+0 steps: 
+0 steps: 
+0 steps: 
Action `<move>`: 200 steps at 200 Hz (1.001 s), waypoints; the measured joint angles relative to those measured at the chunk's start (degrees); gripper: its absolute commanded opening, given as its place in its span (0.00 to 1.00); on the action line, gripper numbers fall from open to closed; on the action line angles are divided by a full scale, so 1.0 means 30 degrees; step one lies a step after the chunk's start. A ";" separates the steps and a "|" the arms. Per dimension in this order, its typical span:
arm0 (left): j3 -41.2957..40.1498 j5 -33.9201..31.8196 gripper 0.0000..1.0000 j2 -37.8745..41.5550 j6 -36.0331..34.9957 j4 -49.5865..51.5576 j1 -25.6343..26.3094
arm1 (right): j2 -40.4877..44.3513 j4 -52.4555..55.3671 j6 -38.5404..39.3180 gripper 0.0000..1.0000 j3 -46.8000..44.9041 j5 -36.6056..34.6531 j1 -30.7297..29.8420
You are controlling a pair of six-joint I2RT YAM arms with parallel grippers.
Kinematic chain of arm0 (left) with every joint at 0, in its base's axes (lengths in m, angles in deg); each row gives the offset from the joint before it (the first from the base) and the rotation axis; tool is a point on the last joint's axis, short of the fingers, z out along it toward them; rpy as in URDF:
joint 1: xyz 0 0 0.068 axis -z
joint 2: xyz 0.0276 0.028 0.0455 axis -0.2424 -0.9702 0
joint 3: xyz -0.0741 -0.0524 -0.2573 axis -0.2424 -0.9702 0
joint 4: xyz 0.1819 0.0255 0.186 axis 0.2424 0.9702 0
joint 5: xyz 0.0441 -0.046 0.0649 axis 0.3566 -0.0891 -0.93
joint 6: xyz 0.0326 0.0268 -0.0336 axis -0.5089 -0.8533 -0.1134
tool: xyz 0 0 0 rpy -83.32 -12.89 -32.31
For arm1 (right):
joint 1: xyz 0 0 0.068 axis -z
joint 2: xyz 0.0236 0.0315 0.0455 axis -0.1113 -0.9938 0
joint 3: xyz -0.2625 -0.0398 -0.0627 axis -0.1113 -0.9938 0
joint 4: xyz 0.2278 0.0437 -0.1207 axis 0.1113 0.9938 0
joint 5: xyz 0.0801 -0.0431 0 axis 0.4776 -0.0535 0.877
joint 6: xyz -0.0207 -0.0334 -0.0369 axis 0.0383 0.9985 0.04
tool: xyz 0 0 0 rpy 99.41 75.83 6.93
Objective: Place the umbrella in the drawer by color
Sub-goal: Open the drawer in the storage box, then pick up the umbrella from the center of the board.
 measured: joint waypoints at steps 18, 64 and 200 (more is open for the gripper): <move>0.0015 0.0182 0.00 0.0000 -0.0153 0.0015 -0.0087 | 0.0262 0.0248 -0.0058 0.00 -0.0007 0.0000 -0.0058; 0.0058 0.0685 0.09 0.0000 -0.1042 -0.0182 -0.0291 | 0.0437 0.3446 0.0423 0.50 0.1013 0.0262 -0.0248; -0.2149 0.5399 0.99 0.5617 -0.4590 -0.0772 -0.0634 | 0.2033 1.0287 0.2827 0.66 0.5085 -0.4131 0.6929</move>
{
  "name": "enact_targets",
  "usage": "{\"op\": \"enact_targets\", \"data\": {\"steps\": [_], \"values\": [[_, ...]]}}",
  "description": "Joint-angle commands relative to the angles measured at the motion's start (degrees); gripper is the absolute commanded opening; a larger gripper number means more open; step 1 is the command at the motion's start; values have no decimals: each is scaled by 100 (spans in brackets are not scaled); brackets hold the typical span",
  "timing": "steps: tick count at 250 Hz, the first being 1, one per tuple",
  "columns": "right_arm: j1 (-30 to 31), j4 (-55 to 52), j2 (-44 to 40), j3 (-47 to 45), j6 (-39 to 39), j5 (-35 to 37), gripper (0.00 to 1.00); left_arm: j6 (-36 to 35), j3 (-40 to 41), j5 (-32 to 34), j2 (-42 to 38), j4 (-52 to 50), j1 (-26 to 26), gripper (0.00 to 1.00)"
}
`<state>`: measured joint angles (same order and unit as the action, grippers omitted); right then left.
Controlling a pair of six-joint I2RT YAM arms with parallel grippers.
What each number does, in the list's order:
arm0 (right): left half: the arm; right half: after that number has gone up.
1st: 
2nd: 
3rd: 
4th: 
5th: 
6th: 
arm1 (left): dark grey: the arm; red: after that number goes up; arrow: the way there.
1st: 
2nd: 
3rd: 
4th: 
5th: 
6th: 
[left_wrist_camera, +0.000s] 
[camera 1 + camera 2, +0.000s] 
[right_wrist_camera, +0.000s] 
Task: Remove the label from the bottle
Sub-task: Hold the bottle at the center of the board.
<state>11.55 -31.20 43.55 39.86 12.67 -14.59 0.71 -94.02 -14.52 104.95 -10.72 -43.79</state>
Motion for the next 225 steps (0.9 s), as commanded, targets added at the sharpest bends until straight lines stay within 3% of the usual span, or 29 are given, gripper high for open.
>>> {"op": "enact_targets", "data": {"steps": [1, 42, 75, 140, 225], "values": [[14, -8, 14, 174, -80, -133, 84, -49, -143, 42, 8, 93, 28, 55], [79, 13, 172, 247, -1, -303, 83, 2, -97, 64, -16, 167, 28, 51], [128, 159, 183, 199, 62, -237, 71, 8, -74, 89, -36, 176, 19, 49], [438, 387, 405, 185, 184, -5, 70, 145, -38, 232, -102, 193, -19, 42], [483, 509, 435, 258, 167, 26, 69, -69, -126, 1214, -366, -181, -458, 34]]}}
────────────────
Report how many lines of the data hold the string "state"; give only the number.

→ Solution: 2